Opinião

Dicionário improvisado XXX

26 set 2024 16:14

Será que se esperarmos durante o tempo necessário acabaremos por ouvir uma pedra falar?

Biblioteca
A sala está repleta de prateleiras bonitas, daqueles onde se colocam livros. Mas todas as prateleiras estão vazias; caberiam ali quase 18 mil livros, mas não se vê nenhum. Contudo, ele chama àquela sala a sua biblioteca. Quem o ouve pensa: é doido. Ou de forma mais benigna: entendo, ele deve querer dizer que é uma biblioteca de possibilidades, uma biblioteca em potência. Mas a verdade, que apenas ele conhece, é que aquelas prateleiras não estão vazias; muito pelo contrário, estão a transbordar. Estão ocupadas com as suas memórias, que armazena ali como outras pessoas armazenam livros; e que consulta regularmente, como outras pessoas consultam livros.
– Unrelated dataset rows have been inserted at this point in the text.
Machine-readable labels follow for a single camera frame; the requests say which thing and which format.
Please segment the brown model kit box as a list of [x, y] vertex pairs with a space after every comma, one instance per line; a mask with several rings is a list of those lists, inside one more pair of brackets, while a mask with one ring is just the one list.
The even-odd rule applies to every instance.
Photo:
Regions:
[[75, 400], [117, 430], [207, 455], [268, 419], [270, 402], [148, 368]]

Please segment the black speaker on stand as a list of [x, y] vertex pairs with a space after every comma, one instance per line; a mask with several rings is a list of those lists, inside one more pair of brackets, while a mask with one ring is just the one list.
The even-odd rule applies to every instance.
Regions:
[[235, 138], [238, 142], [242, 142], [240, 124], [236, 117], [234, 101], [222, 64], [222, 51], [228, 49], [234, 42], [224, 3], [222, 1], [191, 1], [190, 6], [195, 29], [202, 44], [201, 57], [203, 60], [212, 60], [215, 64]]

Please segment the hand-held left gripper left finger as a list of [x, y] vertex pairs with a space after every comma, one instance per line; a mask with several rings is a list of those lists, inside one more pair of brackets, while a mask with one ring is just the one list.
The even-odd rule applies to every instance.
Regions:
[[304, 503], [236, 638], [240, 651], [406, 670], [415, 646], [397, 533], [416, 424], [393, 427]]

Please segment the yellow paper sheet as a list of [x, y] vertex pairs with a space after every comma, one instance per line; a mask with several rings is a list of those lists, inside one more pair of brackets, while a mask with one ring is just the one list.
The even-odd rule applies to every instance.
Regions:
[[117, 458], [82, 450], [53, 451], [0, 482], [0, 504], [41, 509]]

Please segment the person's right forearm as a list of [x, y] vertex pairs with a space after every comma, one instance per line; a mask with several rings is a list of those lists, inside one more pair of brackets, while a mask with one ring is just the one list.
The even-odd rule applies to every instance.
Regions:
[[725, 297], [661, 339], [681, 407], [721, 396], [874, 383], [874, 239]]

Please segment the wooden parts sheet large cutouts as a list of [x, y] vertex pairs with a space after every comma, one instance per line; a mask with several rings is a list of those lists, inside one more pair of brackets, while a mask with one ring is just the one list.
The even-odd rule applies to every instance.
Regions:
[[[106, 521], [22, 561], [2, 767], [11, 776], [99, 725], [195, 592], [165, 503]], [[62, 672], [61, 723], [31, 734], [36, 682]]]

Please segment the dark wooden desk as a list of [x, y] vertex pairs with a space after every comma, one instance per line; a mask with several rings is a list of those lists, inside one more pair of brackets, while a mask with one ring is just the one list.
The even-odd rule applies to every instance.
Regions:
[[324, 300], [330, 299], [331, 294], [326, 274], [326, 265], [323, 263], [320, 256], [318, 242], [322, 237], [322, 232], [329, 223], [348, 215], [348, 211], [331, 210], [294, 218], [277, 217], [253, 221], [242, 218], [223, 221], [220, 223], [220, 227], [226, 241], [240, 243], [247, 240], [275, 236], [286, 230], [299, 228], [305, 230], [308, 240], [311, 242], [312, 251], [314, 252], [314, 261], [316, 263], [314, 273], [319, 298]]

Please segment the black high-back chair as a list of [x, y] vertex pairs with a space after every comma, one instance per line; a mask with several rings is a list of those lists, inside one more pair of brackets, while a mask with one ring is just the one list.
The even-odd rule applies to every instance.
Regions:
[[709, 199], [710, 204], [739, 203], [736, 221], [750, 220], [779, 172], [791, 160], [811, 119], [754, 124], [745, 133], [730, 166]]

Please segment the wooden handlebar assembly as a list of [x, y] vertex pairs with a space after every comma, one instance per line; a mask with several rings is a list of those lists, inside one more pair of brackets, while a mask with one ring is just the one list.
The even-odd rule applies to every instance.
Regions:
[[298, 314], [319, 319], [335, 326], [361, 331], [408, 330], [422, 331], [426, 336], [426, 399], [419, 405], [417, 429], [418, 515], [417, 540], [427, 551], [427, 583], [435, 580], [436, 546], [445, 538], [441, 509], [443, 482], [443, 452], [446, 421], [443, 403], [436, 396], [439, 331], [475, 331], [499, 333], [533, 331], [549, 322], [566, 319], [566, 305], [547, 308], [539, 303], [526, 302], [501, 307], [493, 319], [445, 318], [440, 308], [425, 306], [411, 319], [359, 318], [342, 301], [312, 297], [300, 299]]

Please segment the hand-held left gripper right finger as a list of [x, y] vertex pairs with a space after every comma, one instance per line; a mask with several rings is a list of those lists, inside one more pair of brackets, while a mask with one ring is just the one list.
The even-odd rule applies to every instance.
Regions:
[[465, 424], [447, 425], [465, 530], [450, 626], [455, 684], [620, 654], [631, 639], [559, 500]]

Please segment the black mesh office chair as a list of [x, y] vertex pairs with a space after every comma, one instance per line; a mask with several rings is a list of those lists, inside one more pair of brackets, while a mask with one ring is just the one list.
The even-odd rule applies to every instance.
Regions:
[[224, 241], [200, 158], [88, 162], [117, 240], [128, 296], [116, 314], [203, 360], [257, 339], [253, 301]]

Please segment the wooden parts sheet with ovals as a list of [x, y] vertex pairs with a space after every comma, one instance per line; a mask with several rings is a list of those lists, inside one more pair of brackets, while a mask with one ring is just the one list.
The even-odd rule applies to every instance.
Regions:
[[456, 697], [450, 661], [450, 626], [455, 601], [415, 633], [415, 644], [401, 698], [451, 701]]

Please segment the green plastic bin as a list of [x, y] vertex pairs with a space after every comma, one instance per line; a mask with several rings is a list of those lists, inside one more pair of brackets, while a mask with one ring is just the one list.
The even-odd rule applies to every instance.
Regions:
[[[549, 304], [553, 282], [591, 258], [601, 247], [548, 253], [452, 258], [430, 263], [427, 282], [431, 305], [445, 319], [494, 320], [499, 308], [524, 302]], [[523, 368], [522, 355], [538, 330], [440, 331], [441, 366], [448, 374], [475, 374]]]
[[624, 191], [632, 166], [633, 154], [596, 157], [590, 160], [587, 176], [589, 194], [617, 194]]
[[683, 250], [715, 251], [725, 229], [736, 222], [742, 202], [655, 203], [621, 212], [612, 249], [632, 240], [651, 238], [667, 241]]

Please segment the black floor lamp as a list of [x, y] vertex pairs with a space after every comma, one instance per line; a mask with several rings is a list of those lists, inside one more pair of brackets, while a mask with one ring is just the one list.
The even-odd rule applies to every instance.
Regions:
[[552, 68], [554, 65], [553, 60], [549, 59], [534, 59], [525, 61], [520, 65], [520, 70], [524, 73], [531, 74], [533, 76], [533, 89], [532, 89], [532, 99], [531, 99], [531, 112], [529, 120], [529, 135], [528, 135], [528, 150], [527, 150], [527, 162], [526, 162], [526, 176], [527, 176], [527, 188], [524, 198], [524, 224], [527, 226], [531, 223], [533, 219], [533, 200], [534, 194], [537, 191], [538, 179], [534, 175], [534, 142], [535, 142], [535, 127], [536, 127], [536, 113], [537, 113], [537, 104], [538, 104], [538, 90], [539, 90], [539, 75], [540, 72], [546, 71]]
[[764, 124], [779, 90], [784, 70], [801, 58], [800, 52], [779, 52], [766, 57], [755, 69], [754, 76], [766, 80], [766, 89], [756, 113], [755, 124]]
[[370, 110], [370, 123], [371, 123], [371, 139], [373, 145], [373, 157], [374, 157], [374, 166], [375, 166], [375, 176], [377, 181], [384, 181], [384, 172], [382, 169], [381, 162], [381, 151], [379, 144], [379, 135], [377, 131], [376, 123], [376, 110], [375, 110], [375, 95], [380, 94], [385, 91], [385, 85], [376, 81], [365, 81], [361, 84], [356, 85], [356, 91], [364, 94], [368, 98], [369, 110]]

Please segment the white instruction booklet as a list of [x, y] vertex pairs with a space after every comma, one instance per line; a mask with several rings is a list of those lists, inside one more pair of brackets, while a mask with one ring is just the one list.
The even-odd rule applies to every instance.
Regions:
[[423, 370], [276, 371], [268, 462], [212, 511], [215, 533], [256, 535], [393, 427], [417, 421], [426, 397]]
Claro que se são as suas memórias apenas ele as consegue ver; mas não se importa que digam que é doido. 

Desfasamento
Fazer algo; aguardar cinco minutos; sentir saudades do que se fez cinco minutos atrás. Viver em permanente desfasamento da vida; com atraso.

Desmistificação
As memórias são apenas uma outra forma de pensamento.

Dunning–Kruger
Como nasce o amor? Porque nasce? Para que nasce? Por que motivo se fixa na pessoa A e não na pessoa B ou na pessoa C ou em qualquer outra letra do alfabeto? Em que momento o consciencializamos como sendo amor e quanto tempo se perdeu até chegar esse momento? Durará para sempre? De que modos insondáveis nos transformará? Como foi possível viver sem esse amor? E como poderemos viver após o sempre terminar? Voltará a nascer? Qual será a nova pessoa em que se fixará? Por que razão avançamos pela vida tão cheios de certezas e convicções, tão assertivos e pomposos, quando as perguntas que importam – estas – são impossíveis de responder?

Esquecimento
Uma folha solta-se da árvore, cai ao chão, é arrastada pelo vento. Quanto tempo demorará a esquecer a árvore de que nasceu? 

Origem
Onde estão as raízes de uma folha de árvore? 

Pusilânime
O morto está dentro do caixão, e lá continuará para sempre. À sua volta, entretêm-se a recordar a sua vida, memória após memória. Algumas dessas memórias parecem tão intensas que, por instantes, quem fala tem a ilusão de não estar a recordar mas a viver efectivamente; ali, à frente do morto, que no fundo continua vivo e não sabe.

Relatividade
Será que se esperarmos durante o tempo necessário acabaremos por ouvir uma pedra falar? O que diria, em que língua, com que tom? Garantem os cientistas e os religiosos e os influencers que é impossível uma pedra falar. Mas como poderemos estar certos disso, se não temos a capacidade de esperar o tempo suficiente? O tempo de vida de um cientista ou de um religioso ou de um influencer – os breves noventa anos que todos tanto ambicionam – poderá ser simplesmente o tempo que uma pedra necessita para vencer a sua timidez e dizer: olá.